Expanding on the answer made by Ray Radin.

Tips on precautionary measures

He is correct that if you use sound a sound process to search the fetched resource there should be no problem in fetching whatever url is provided. Some examples here are:

  • Don't store the file in a public facing directory on your webserver. Then you expose yourself to this being executed.
  • Don't store it in a database, this might lead to a second order sql injection attack
  • In general, don't store anything from the resource you are requesting, if you have to do this use a specific whitelist of what you are searching for

Check the header information

Even though there is no foolprof way of validating what you are requesting with a specific url. There are ways you can make your life easier and prevent some potential issues.

For example a url might point to a large binary, large image file or something similar.

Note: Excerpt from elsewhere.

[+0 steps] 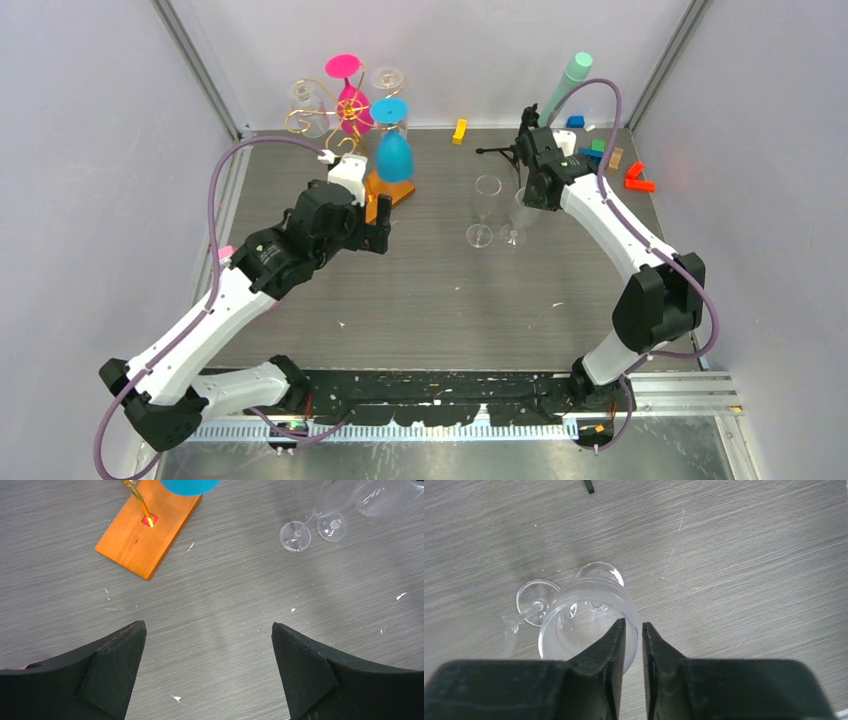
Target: Take the wine glass off the wine glass rack
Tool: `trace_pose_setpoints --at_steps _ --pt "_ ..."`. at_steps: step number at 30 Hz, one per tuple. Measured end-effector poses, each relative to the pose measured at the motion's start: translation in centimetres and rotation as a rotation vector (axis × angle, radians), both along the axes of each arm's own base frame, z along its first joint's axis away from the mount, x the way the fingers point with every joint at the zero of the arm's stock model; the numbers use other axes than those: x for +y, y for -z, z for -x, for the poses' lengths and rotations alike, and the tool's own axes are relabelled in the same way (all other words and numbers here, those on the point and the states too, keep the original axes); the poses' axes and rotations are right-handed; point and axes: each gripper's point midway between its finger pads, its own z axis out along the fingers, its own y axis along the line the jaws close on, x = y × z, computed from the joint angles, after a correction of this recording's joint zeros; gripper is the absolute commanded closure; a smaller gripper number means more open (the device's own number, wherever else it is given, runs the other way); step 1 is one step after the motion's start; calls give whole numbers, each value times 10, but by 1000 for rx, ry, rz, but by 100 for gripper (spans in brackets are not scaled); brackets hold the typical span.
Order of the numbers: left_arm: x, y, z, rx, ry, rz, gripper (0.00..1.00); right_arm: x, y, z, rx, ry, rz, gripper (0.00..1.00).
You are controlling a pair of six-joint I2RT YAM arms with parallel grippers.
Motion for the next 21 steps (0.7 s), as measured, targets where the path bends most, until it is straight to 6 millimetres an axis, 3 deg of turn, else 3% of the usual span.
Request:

Make a HEAD request first to get the header information. Then look at the Content-type and Content-length headers to see if the content is a plain text html file

You should however not trust these since they can be spoofed. Doing this will hovewer make sure that even non-malicous content won't crash your script. Requesting image files is presumably something you don't want users to do.

Guzzle

I recommend using Guzzle to do your request since it is in my opinion provides some functionallity that should make this easier

Upvotes: 1

stack reader
stack reader

Reputation: 167

It is safe but you will need to do a proper data check before using it. As you should with any data input anyway.

Upvotes: 0

Gopikrishna Mallik
Gopikrishna Mallik

Reputation: 21

you can use httpclient.class instead of file_get_content or curl. because it connect's the page through the socket.After download the data you can take the meta data using preg_match.

Upvotes: 1

anwerj
anwerj

Reputation: 2488

Short answer is file_get_contents is safe you retrieve data, even curl is. It is up to you what you do with that data.
Few Guidelines:
1. Never Run eval on that data.
2. Don't save it to database without filtering.
3. Don't even use file_get_contents or curl.

Use: get_meta_tags

array get_meta_tags ( string $filename [, bool $use_include_path = false ] )
// Example
$tags = get_meta_tags('http://www.example.com/');

You will have all meta tags parsed, filtered in an array.

Upvotes: 1

Rei
Rei

Reputation: 6363

Using cURL is similar to using fopen() and fread() to fetch content from a file. Safe or not, depends on what you're doing with the fetched content.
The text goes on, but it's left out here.